The most important part of our diet’s in order to build lean muscle is PROTEIN. Now that the holiday eating season is upon us, we need to pay attention to how to make sure we are getting enough. Lean muscle controls our metabolism. The more muscle mass you have, the more fat you will burn at rest. During the holiday season, our meals usually have more carbs and starches on the tables to tempt us. In order to stay on target, it is important to understand where we can get the lean protein from to feed our muscles.
The holiday staple for both Thanksgiving and Christmas is TURKEY. And what a great staple it is. Turkey is a great source of lean protein.
Here is a table that explains how much protein is in different cuts of turkey:
| Type (3.5 oz portion) |
Calories |
Total Fat |
Protein |
| Breast with skin |
194 |
8 grams |
29 grams |
| Breast w/o skin |
161 |
4 grams |
30 grams |
| Wing w/ skin |
238 |
13 grams |
27 grams |
| Leg w/skin |
213 |
11 grams |
28 grams |
| Dark meat w/skin |
232 |
13 grams |
27 grams |
| Dark meat w/o skin |
192 |
8 grams |
28 grams |
| Skin only |
482 |
44 grams |
19 grams |
What this table from the University of Illinois show us is that the best cut of meat is the breast without skin. It provides the highest amount of protein with the lowest amount of fat and calories. If you are not a fan of white meat, then the cut of dark meat without skin is the next best choice, although it has twice the amount of fat as the breast.
In addition to Turkey being a great source of protein, the University of Illinois says that turkey “is an inexpensive source of iron, zinc, phosphorus, potassium and B vitamins.”
Potassium is used to “maintain fluid and electrolyte balance in the body.” according to Wikipedia. Translated.potassium will keep you from dehydrating and from storing excess water weight. Besides turkey, a great source of potassium is an avocado. Bananas and potatoes also have potassium, but are foods that act like sugar in the body.

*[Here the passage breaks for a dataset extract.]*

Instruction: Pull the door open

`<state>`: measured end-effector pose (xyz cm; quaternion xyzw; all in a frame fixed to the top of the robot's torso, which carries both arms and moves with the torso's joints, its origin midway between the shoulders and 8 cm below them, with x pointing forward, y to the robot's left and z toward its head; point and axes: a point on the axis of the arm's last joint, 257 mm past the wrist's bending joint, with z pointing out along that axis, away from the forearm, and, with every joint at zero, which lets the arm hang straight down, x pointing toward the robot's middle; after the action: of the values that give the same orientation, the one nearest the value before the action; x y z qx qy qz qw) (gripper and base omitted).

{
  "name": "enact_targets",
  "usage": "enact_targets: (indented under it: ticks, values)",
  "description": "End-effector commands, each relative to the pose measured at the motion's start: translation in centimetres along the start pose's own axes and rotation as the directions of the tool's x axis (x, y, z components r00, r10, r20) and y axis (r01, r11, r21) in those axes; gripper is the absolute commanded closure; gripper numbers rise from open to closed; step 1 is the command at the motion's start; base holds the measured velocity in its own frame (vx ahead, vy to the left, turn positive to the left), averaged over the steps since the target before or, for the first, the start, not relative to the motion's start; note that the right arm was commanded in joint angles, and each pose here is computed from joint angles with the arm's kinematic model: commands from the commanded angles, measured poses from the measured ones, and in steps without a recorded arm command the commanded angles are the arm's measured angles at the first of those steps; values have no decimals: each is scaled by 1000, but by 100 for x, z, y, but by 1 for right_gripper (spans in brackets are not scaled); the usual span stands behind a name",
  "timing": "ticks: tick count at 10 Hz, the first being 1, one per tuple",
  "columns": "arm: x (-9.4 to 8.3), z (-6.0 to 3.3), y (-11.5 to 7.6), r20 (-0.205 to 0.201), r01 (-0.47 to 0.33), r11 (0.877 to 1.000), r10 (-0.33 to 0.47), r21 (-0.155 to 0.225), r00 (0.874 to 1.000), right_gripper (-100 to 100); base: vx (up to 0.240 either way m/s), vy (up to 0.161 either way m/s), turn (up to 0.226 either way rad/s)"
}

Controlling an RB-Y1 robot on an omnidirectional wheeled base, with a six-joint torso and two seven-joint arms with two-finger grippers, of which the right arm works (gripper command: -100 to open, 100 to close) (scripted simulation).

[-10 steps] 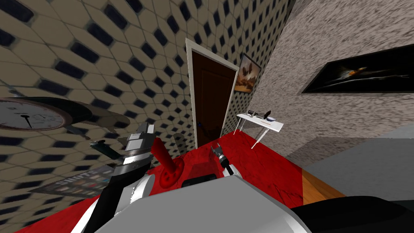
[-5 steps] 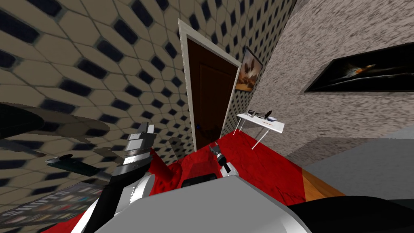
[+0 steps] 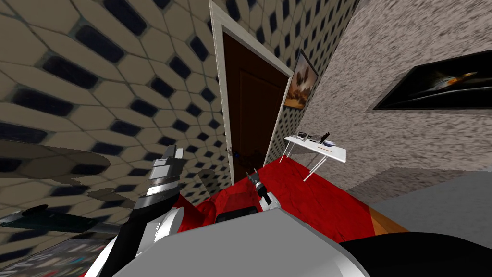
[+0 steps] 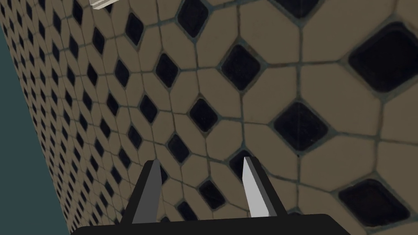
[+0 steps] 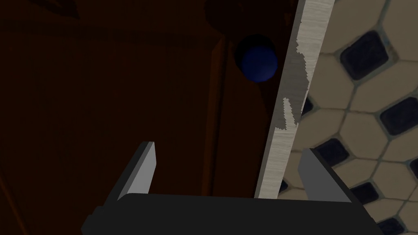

Check out the story, “Ultra Vitality-What and Why” to see what the other vitamins included in turkey are good for!
Of course, adding things to your turkey like gravy and cranberry sauce add to the levels of sugars, carbs, and fats (not the good ones) and only defeat all your hard work.
If you are choosing to have side dishes, limit the simple carbs and stick with green, crunchy veggies. If you can choose a carb like a yam.it is the best choice you can make. This is a low-glycemic index carb and will not act like sugar in your body.
Hope you have a happy holiday season with your families and that your fitness goals stay on track! (PS.I hope I can stay on track too!)